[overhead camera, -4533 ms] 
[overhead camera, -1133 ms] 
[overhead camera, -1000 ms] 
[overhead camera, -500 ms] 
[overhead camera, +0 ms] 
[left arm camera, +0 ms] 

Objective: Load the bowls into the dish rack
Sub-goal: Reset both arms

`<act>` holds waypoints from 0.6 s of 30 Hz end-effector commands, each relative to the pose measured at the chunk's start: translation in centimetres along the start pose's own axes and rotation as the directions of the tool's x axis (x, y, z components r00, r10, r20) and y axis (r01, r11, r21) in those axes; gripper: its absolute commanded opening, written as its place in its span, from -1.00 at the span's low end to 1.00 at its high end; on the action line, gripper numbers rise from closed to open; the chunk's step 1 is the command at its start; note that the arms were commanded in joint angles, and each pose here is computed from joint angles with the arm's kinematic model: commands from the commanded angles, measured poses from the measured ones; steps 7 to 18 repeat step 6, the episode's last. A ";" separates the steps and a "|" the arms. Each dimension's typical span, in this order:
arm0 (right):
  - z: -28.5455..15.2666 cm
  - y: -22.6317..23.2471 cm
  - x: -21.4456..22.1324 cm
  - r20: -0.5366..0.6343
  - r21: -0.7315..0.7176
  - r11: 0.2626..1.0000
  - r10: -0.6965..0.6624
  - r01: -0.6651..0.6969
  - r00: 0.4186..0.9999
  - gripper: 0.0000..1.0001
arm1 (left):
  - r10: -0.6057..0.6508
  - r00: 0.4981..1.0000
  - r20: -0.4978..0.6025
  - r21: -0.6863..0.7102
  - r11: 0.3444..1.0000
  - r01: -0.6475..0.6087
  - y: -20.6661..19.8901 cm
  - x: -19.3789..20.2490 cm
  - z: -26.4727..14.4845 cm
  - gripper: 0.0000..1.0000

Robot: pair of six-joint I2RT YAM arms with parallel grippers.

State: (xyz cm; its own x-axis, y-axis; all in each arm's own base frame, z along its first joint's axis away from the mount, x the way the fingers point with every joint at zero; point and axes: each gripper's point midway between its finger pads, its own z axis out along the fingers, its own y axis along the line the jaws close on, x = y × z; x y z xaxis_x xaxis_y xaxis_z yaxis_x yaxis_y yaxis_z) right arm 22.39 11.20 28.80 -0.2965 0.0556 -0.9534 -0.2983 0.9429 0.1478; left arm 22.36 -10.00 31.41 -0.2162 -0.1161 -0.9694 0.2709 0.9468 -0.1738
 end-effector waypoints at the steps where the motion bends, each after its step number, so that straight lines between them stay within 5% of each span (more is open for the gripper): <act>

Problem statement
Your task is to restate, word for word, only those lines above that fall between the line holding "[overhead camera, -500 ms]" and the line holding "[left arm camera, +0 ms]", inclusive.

Exercise result
[overhead camera, -500 ms] 
[overhead camera, +0 ms] 
[left arm camera, +0 ms] 

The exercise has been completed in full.